Overcoming qEEG abnormalities and reward gene deficits during protracted abstinence in male psychostimulant and polydrug abusers utilizing putative dopamine D₂ agonist therapy: part 2.

BACKGROUND: It is well established that in both food- and drug-addicted individuals there is "dopamine resistance" associated with the DRD2 gene A1 allele. Based on earlier studies, evidence is emerging wherein the potential of utilizing a natural, nonaddicting, safe, putative D2 agonist may play a significant role in the recovery of individuals with reward deficiency syndrome, including those addicted to psychoactive chemicals.

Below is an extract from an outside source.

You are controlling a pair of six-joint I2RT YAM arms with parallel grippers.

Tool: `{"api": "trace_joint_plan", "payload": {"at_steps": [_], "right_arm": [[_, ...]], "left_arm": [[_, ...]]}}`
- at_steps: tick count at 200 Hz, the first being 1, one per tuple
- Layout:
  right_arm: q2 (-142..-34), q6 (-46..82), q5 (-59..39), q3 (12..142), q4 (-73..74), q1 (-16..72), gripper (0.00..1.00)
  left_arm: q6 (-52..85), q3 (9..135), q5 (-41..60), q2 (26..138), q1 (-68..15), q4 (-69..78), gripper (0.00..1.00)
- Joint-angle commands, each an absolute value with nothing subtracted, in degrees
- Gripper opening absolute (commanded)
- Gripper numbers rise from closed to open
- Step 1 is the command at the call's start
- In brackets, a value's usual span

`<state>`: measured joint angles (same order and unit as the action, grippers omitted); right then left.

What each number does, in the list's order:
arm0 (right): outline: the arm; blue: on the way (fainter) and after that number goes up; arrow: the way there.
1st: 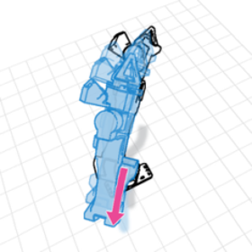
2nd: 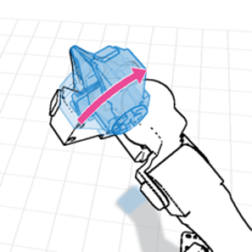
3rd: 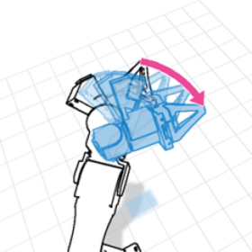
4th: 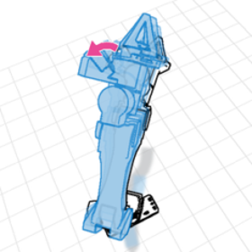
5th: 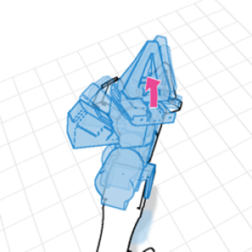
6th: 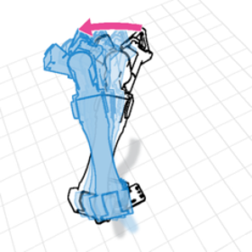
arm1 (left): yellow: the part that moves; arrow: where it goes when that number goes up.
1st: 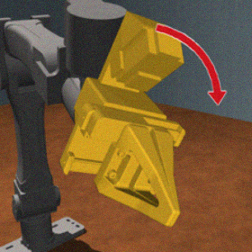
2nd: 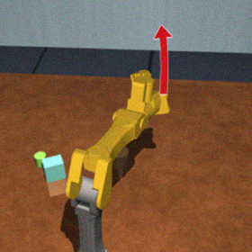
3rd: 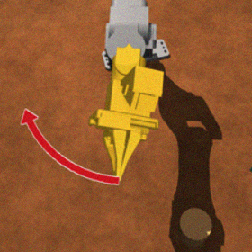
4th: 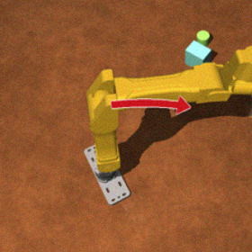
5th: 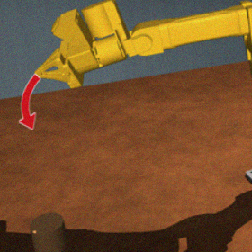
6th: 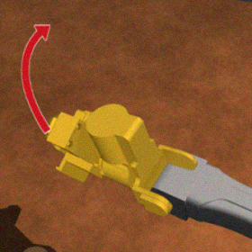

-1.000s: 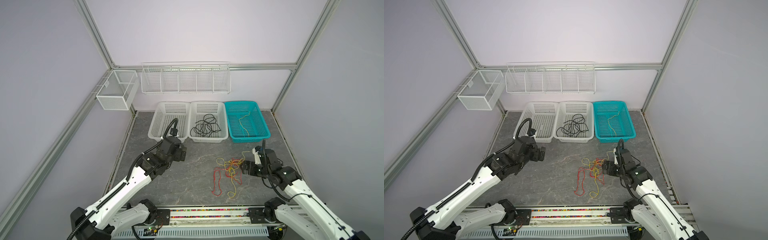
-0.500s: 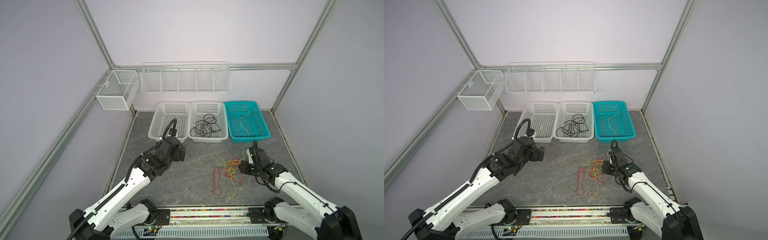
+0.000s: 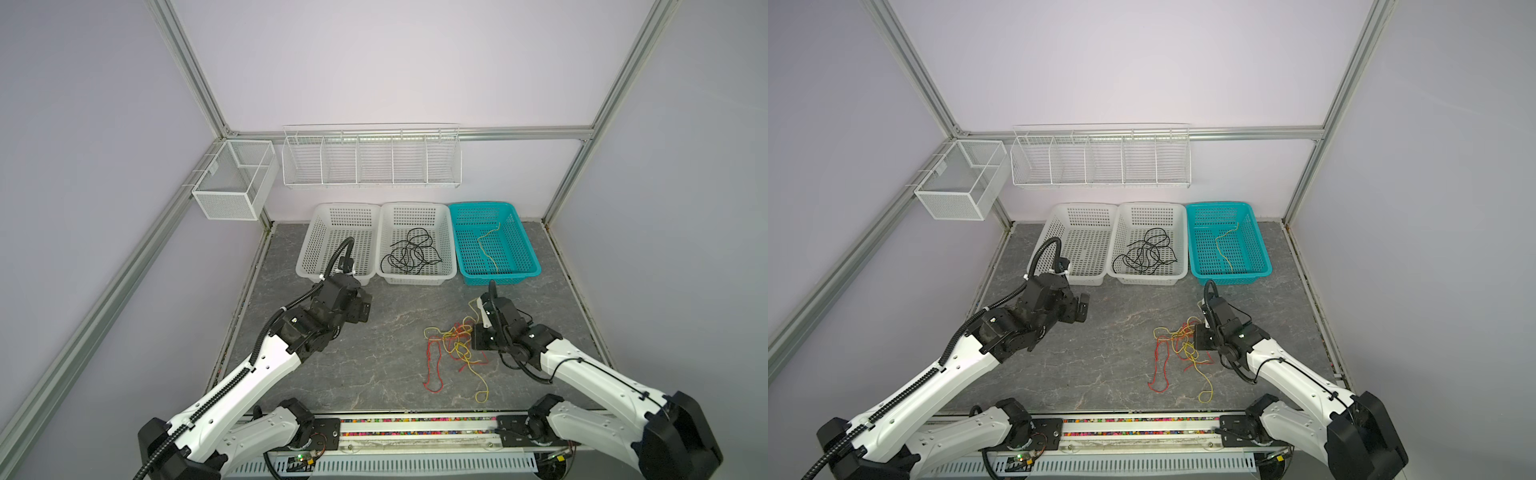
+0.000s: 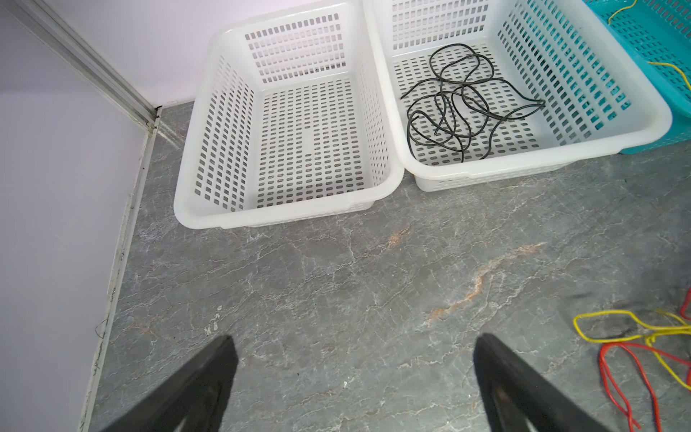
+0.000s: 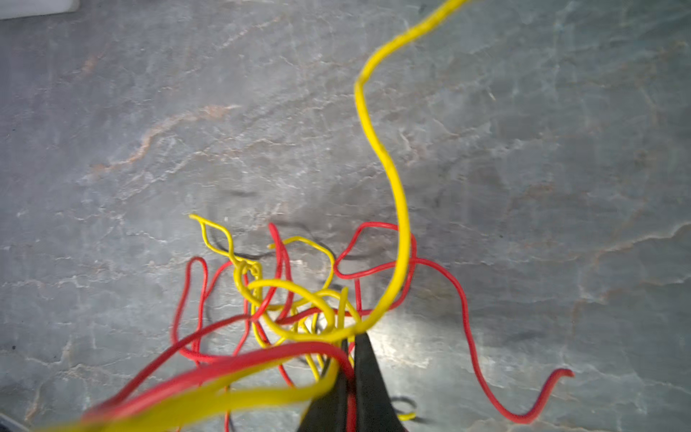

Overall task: Untangle the cables
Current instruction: 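Grasp the tangled red and yellow wires with the right gripper, then grasp the yellow wires with the left gripper while the right gripper holds the red wire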

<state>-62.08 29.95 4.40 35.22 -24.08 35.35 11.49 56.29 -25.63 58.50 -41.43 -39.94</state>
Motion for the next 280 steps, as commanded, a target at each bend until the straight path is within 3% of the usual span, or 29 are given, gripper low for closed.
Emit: {"api": "trace_joint_plan", "payload": {"at_steps": [1,38,98,118,167,198,217,280], "right_arm": [[-63.44,28.73,8.62,39.75,-25.38,39.88,0.07],[-67.48,24.24,11.59,47.28,-25.88,46.75,0.07],[-75.08,18.59,13.54,56.78,-27.86,53.26,0.07],[-76.99,18.03,13.75,58.53,-28.62,54.12,0.07],[-80.91,16.65,16.08,62.05,-30.43,57.40,0.07],[-83.03,15.74,18.49,63.78,-31.88,59.65,0.07],[-83.58,15.47,19.36,64.49,-32.55,60.61,0.07],[-82.70,14.46,19.36,64.91,-31.99,63.32,0.07]], "left_arm": [[10.81,55.90,-25.01,58.20,-41.48,-40.43,1.00],[11.35,56.95,-18.17,57.37,-41.53,-39.65,1.00],[25.04,50.58,10.19,49.91,-41.58,-27.77,0.94],[29.76,47.60,15.01,48.55,-41.99,-23.85,0.91],[31.93,46.35,12.17,51.85,-47.37,-24.54,0.84],[29.94,49.25,6.21,56.11,-51.61,-29.10,0.75],[29.62,49.58,5.17,57.22,-52.01,-30.29,0.66],[29.97,49.70,2.19,57.43,-52.03,-31.33,0.51]]}}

FINDINGS: Positive outcomes demonstrated by quantitative electroencephalographic (qEEG) imaging in a randomized, triple-blind, placebo-controlled, crossover study involving oral Synaptose Complex KB220Z™ showed an increase of alpha waves and low beta wave activity in the parietal brain region. Using t statistics, significant differences observed between placebo and Synaptose Complex KB220Z™ consistently occurred in the frontal regions after week 1 and then again after week 2 of analyses (P = 0.03). This is the first report to demonstrate involvement of the prefrontal cortex in the qEEG response to a natural putative D2 agonist (Synaptose Complex KB220Z™), especially evident in dopamine D2 A1 allele subjects. Independently, we have further supported this finding with an additional study of 3 serious polydrug abusers undergoing protracted abstinence who carried the DRD2 A1 allele. Significant qEEG differences were found between those who received 1 dose of placebo compared with those who were administered Synaptose Complex KB220Z™. Synaptose Complex KB220Z™ induced positive regulation of the dysregulated electrical activity of the brain in these addicts. The results are indicative of a phase change from low amplitude or low power in the brain to a more regulated state by increasing an average of 6.169 mV(2) across the prefrontal cortical region. In the first experiment we found that while 50% of the subjects carried the DRD2 A1 allele, 100% carried ≥ 1 risk allele. Specifically, based on the proposed addiction risk score for these 14 subjects, 72% had moderate-to-severe addiction risk. Similar findings were obtained by repeating the experiment in 3 additional currently abstinent polydrug abusers carrying the DRD2 A1 allele.

CONCLUSION: This seminal work will provide important information that may ultimately lead to significant improvement in the recovery of individuals with psychostimulant and polydrug abuse problems, specifically those with genetically induced dopamine deficiency. Based on this small sample size, we are proposing that with necessary large populations supporting these initial results, and possibly even additional candidate genes and single nucleotide polymorphisms, we may eventually have the clinical ability to classify severity according to genotype and possession of risk alleles, along with offering a safe, nonaddicting, natural dopaminergic receptor agonist that potentially upregulates instead of downregulates dopaminergic receptors, preferably the D2 subtype.